AI Proxy
AI Proxy Self-hosted is a solution that enables the use of AI functionality in WEBCON on the customer’s own infrastructure (on-premises or private cloud), without requiring WEBCON infrastructure to process requests. The component acts as an intermediary layer between WEBCON and external AI model providers: it receives requests from WEBCON, enforces security and configuration rules (e.g., provider/model selection, authentication, certificate handling), then forwards the requests to the selected AI services and returns the response to WEBCON. The solution was created for organizations that need greater control over data and the runtime environment and want to more easily meet security, privacy policy, and industry regulatory requirements—while maintaining flexibility in choosing providers and models.

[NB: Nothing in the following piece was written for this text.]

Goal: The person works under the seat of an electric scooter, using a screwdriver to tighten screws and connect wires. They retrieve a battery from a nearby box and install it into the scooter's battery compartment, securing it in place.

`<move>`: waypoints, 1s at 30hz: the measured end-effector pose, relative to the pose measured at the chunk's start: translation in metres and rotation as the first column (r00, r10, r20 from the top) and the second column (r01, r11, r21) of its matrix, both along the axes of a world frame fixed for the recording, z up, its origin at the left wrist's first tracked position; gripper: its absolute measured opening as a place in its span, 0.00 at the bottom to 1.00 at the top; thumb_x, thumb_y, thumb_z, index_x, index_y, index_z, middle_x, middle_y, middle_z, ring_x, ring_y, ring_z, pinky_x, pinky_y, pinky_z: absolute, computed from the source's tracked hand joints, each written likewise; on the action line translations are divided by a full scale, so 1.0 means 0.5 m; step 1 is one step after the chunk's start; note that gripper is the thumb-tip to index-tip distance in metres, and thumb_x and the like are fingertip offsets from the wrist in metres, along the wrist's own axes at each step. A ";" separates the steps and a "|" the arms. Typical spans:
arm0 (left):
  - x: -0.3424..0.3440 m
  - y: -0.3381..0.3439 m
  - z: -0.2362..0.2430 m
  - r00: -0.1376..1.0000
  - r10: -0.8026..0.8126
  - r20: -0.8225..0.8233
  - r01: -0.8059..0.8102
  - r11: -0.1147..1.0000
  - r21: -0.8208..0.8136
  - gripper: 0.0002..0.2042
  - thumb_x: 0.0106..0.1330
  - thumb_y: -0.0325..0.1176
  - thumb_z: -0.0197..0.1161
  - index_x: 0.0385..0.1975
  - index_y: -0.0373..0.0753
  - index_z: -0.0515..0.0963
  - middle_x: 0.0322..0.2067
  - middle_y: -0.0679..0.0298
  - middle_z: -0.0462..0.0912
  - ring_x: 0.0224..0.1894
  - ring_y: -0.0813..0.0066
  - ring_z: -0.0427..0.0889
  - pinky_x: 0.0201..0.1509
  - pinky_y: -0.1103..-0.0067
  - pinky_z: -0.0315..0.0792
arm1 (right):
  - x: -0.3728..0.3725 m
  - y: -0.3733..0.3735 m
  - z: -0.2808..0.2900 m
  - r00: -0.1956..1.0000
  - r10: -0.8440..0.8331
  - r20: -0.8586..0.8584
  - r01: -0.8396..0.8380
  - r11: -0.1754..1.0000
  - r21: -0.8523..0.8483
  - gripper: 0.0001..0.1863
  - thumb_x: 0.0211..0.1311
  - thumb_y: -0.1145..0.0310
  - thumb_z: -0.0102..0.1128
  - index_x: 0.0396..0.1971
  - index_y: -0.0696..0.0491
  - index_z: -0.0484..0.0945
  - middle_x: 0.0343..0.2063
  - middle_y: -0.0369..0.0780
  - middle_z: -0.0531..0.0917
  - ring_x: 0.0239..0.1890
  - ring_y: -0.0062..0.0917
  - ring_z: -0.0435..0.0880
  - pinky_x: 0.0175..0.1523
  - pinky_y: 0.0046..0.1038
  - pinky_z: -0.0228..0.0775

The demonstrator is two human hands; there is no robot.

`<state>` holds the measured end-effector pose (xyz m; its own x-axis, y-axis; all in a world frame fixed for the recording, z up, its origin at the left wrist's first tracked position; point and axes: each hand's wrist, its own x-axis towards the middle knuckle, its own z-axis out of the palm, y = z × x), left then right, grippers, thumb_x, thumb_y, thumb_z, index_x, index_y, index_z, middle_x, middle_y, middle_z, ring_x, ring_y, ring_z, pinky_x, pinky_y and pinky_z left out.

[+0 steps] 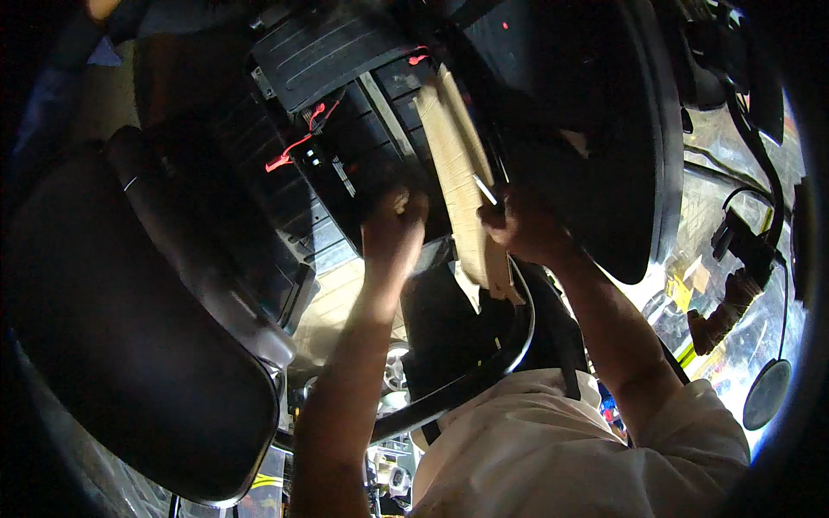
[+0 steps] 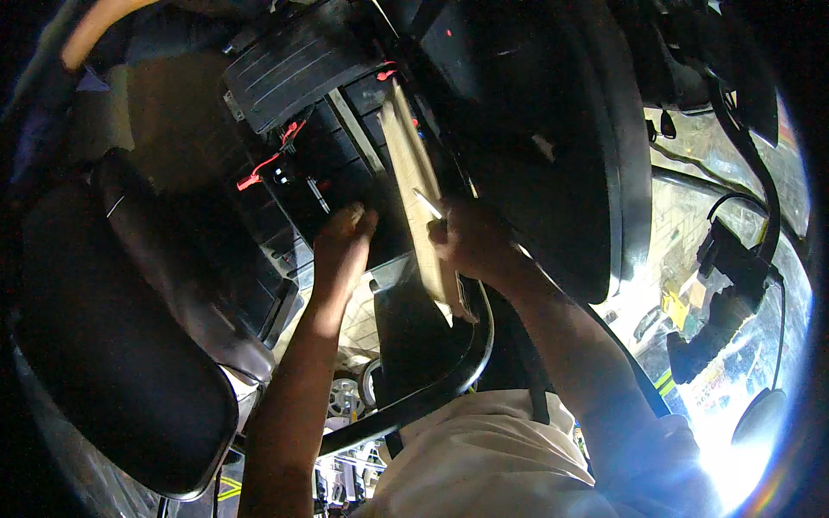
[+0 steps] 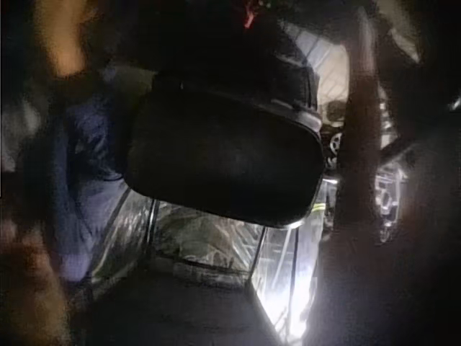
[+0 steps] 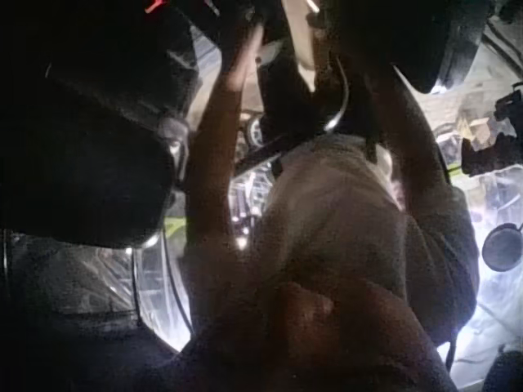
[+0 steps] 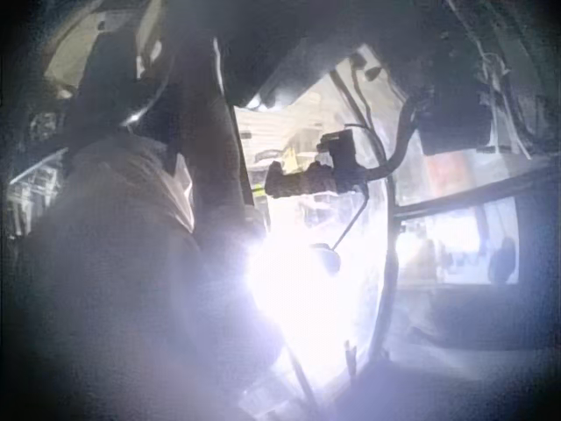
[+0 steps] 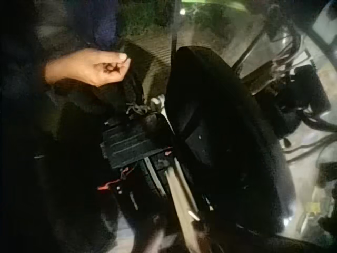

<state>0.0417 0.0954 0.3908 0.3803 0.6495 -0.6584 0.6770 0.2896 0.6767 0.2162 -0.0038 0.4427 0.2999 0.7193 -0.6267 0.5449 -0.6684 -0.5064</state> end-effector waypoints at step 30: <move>0.007 -0.025 -0.289 0.961 0.201 0.188 -0.233 0.959 0.164 0.15 0.58 0.37 0.63 0.38 0.33 0.74 0.37 0.53 0.76 0.38 0.60 0.76 0.42 0.70 0.70 | 0.005 0.113 -0.499 0.997 0.047 -0.068 -0.045 0.999 0.026 0.20 0.62 0.56 0.56 0.49 0.53 0.76 0.47 0.46 0.79 0.48 0.36 0.76 0.54 0.35 0.67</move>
<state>0.0455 0.0831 0.2461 0.3113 0.8319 -0.4594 0.4840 0.2773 0.8300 0.2186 0.0528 0.1934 0.2232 0.7467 -0.6267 0.5386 -0.6303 -0.5592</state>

What are AI Proxy and AI Proxy Self-hosted?
AI Proxy is a modular, cloud-native .NET 8 application designed to provide secure, scalable, and extensible access to artificial intelligence capabilities. The solution acts as an API Gateway, integrating with multiple external AI services, including:
- Google Gemini - Google AI models,
- Azure AI Foundry - Azure AI services,
- OpenAI - GPT language models.
High-level architecture
Below is a summary of the components that make up the AI Proxy (at a high level).
Core components
- AI Proxy - the main application that exposes endpoints, integrates with external AI services, and manages user requests,
- Application Gateway - provides secure user access by routing traffic to AI Proxy in production environments,
- Integration VNET - enables secure communication between AI Proxy and Azure resources (Azure SQL, Key Vault, Storage Account).
Azure resources
- Azure SQL - stores the application’s persistent data,
- Dedicated Key Vault - securely manages secrets and credentials,
- Storage Account - supports file and data storage needs,
- Application Insights - collects telemetry and monitoring data for diagnostics and performance tracking.
External integrations
- AI services - integration with Gemini, OpenAI, and other AI providers.
Modular architecture
AI Proxy is divided into modules, which makes it easier to add new integrations and maintain the code:
- AiConnector modules - an abstraction layer for AI providers (OpenAI, Gemini, Vertex AI),
- AiTools modules - Agent/Concierge processors, model selection tools, validators,
- Infrastructure - shared components (authentication, database, Key Vault, logging, telemetry).
Design patterns
The project uses, among others:
- Minimal APIs
- Endpoint Filters
- Factory Pattern - dynamic selection of a provider/tool,
- Configuration Providers:
aiconfiguration.jsonfor AI models,appsettings.jsonfor infrastructure.
AI Proxy Self-hosted
AI Proxy Self-hosted is a deployment variant that can be run locally or in a customer-managed environment without the full Azure infrastructure. This mode is particularly useful for:
- development environments - local testing and development without cloud costs,
- on-premises deployments - running within the customer’s own infrastructure,
- testing and demos - rapid prototyping without full Azure configuration.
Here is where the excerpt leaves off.